The sudden, massive rain that hit the New Orleans area this morning is just a reminder that there are some things that we cannot control or even predict.
As the city of New Orleans was preparing for the effects of a weather system that moved into the Gulf of Mexico and is expected to grow into a Category 1 hurricane by the time it hits the Louisiana coast, a totally unexpected storm dumped up to 8 inches of rain over a 3-hour period.
The Sewage & Water Board in New Orleans has given us countless reasons to assume their incompetence is to blame every time it floods, but no system could deal with that much rain over that short a period of time. The intense flooding in downtown New Orleans did recede when the rain ended giving the impression that the pumps were working at capacity, but the question of why flooding his happening so often lingers.
We heard it from officials again today – “This is a 100-year storm.” The problem is we have been told that a few times in the past few years. If we continue to have a 100-year storm every year or two, then it’s no longer a 100-year storm.
Frustrated citizens called my radio talk show today, and some had interesting observations as to why we are flooding more often and in areas that have not been prone to flooding. Historically, downtown New Orleans and the French Quarter have not flooded. Neither area suffered significant flooding during Hurricane Katrina. So why are these areas, along with other areas, suddenly prone to flooding?
One popular reason is the fact that the city continues to grow, leading to more concrete than ever; and there is simply less ground available to absorb the rain water. Others suggest it is the antiquated drainage system in New Orleans, which has been allowed to deteriorate over decades and is now in desperate need of repair and replacement. Another issue is self-inflicted by the people of New Orleans – there is too much litter on our streets and sidewalks which ends up clogging the drains. I was born in New Orleans, and I am very sensitive to the city’s litter problem.
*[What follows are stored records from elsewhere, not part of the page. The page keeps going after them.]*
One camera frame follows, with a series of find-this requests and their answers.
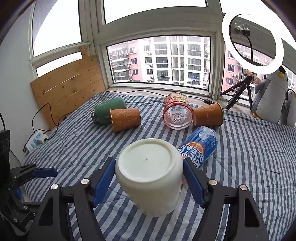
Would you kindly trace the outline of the white plastic cup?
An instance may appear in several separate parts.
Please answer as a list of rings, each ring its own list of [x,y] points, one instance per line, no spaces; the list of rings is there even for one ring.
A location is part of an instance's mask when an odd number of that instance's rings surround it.
[[[172,212],[179,201],[183,160],[169,142],[146,138],[128,145],[115,165],[118,183],[147,216]]]

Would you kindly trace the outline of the brown paper cup right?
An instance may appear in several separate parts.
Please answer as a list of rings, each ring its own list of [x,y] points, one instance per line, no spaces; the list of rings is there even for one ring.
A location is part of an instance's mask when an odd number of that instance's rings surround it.
[[[193,109],[193,123],[196,127],[221,126],[223,118],[223,109],[218,103]]]

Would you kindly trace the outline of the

I’m not sure when it started, but over time littering has become a recreational activity. Having lived in other cities, I know how clean a city can be; and New Orleans is a littered mess. But littering is acceptable to many people, and I don’t expect that mentality to change.
We have become a society with such advanced technology, and we control so many aspects of life that could once never be controlled. But we are reminded that there are some things we can’t control.
The severe flooding we experienced in New Orleans today may be the result of a combination of everything mentioned – but there is one inescapable factor – Mother Nature can be a B..CH!